According to the news site, there were only 14 autonomous Jeep dealerships by the end of 2019, said to be “59 places that are autonomous Jeep retail stores or engaged Jeep showrooms.” That’s not much, but it is said that FCA still sees price on the idea, especially as the new models prepare to enter the showroom, with Auto News writing:
The manufacturer hopes that a Jeep-centric retail environment, made up of others who know the ins and outs of diversity, can help the logo grow by attracting a greater diversity of customers. FCA will focus more on Jeep as it prepares for a product offensive that includes the Wagoneer and the premium Grand Wagoneer, as well as a redesigned Grand Cherokee.
From Toyota:
On 14 August 1945, Toyota Motor Co., Ltd.’s Koromo plant suffered an airstrike and a quarter of the plant was destroyed. Then, the next day, August 15, while efforts were being made to repair the damage caused by the bombings, the emperor’s announcement of the end of the war was transmitted.
The next day, August 16, Vice President Hisayoshi Akai strongly stated his conviction at a leaders’ meeting that “trucks will be a vital team for the reconstruction of Japan.” Toyota has a duty to manufacture and obtain them. So, we have to restart truck production.” In response, control to restart truck production and production at the plant resumed on August 17.

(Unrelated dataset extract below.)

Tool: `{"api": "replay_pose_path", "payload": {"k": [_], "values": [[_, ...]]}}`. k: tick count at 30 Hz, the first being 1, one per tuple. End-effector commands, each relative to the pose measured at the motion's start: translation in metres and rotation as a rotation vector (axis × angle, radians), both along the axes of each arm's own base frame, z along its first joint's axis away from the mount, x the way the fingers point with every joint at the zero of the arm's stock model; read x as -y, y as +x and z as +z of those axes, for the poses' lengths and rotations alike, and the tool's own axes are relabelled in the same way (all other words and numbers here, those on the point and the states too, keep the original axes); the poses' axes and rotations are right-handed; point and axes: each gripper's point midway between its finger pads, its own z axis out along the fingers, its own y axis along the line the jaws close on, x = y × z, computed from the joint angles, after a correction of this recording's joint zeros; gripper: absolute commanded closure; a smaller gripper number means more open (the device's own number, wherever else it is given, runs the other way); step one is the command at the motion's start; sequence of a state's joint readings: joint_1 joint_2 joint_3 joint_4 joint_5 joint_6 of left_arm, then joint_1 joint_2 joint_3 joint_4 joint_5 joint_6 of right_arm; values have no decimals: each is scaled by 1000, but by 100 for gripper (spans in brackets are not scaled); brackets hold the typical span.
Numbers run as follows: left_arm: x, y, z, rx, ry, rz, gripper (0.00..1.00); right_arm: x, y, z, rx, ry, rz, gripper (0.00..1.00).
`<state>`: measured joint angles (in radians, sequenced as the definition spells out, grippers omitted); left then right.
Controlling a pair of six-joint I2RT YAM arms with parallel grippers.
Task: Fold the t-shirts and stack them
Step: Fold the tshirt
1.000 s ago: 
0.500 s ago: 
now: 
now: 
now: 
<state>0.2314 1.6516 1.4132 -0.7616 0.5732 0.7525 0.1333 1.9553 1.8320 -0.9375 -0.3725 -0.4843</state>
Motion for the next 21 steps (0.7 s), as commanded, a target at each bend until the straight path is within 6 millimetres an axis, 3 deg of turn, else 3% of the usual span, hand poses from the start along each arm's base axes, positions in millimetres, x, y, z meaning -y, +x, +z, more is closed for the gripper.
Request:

Do the big three have a challenge to maintain talent and, if so, why? I think living in Detroit can be a little tricky for many, and I know a lot of friends who just couldn’t stand the dark, blood-free weather and endless urban expansion. Others, like me, have stayed because of addictive car culture and wonderful car opportunities. But this discussion isn’t just about location; there’s a way the Big Three works for newer, more “lighter” businesses. Given all this, do you think the big three have a brain drain challenge?